Administrative/Biographical History
Chartism was a mass movement for democratic rights that developed in the second half of the 1830s following the Great Reform Act of 1832. The Chartists were so called because of the six points of their Charter:
1. A vote for every male over 21.
2. A ballot held in secret.
3. No property qualification.
4. Payment of MPs.
5. Equal constituencies.
6. Annual parliaments.
Chartism dominated much of the British political landscape during the second half of the 1830s and 1840s, it withered away during the 1850s but not before it served to inspire another generation of reformers in the second half of the 19th century.
Sources
- Newspapers – for the contemporary researcher perhaps the greatest legacy of Chartism remains its newspapers, every variety and shade of opinion can be detected in its various publications.

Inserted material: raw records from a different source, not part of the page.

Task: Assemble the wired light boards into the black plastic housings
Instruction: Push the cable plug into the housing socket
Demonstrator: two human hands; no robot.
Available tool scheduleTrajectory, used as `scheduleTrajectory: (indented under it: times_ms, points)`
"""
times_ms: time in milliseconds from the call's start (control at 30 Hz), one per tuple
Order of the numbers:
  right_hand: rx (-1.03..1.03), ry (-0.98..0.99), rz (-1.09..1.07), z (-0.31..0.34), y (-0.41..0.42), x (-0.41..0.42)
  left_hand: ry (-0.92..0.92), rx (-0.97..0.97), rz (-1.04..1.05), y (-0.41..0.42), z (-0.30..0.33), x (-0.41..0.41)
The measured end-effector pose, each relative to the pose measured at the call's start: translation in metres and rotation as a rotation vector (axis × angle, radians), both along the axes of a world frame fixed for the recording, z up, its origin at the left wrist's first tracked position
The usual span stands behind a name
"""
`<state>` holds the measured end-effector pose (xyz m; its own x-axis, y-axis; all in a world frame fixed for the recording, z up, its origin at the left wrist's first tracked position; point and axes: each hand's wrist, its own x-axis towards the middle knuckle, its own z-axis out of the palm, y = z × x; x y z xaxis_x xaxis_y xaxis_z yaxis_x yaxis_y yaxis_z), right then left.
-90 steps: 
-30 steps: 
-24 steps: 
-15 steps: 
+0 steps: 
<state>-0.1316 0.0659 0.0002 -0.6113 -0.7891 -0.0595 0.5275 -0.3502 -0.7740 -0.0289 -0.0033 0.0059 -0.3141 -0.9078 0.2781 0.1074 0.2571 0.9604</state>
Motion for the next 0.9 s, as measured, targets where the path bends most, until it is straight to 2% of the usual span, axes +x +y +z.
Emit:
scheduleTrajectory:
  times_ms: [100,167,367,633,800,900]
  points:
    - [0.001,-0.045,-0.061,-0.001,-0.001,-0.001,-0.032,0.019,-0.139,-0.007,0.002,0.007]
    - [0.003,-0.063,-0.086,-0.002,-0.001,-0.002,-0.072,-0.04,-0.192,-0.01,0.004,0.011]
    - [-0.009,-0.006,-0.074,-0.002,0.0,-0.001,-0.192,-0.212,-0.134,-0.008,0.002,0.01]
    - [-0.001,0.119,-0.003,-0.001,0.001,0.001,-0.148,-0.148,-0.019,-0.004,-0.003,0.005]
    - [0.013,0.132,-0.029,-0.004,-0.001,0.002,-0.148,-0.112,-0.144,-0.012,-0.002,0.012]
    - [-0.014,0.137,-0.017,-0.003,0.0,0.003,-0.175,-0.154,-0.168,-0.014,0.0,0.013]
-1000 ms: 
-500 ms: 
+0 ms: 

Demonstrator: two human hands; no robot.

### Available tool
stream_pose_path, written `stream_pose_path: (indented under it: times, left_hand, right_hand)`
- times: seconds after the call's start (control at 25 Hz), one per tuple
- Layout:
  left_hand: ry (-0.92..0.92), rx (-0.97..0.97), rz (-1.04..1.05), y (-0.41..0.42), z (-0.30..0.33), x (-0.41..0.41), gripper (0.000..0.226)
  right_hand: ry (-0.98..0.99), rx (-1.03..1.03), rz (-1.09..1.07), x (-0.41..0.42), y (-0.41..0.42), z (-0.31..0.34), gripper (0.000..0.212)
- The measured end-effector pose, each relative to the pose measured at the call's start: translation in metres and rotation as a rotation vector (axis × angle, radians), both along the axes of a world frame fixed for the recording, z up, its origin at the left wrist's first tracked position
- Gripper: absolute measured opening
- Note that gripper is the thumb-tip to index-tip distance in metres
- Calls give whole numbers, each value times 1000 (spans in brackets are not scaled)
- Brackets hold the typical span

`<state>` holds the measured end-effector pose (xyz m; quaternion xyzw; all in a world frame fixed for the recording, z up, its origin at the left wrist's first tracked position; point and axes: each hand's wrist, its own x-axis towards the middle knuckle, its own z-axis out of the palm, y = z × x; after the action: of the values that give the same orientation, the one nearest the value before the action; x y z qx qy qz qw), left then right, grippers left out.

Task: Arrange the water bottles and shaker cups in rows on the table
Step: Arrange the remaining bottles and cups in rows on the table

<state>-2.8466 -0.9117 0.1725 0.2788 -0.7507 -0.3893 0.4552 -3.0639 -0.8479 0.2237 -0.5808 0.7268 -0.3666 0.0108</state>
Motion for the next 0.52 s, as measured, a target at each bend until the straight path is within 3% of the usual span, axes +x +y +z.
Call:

We hold originals, reproduction copies and microfilm editions of the following:
The Poor Man’s Guardian, 1831-1835
The Chartist Circular, 1839-1842
The Western Vindicator, 1839-1842
The Democratic Review, 1849-1850
The Red Republican, 1850-1851
Notes to the People, 1851-1852
- Henry Vincent papers – a leading Chartist, Vincent’s letters cover the period from 1837 to late 1842, a particularly volatile period in Chartist history. As well as Vincent’s own copies of the Western Vindicator, of which he was Editor, there is a small collection of other Chartist and radical newspapers which he collected.
- John Frost and Bronterre O’Brien correspondence – although this dates from the 1850s and 1860s
- Pamphlets – mainly 20th century, ref 320.44.
Related material
We have a small collection of “classic” Chartist history books.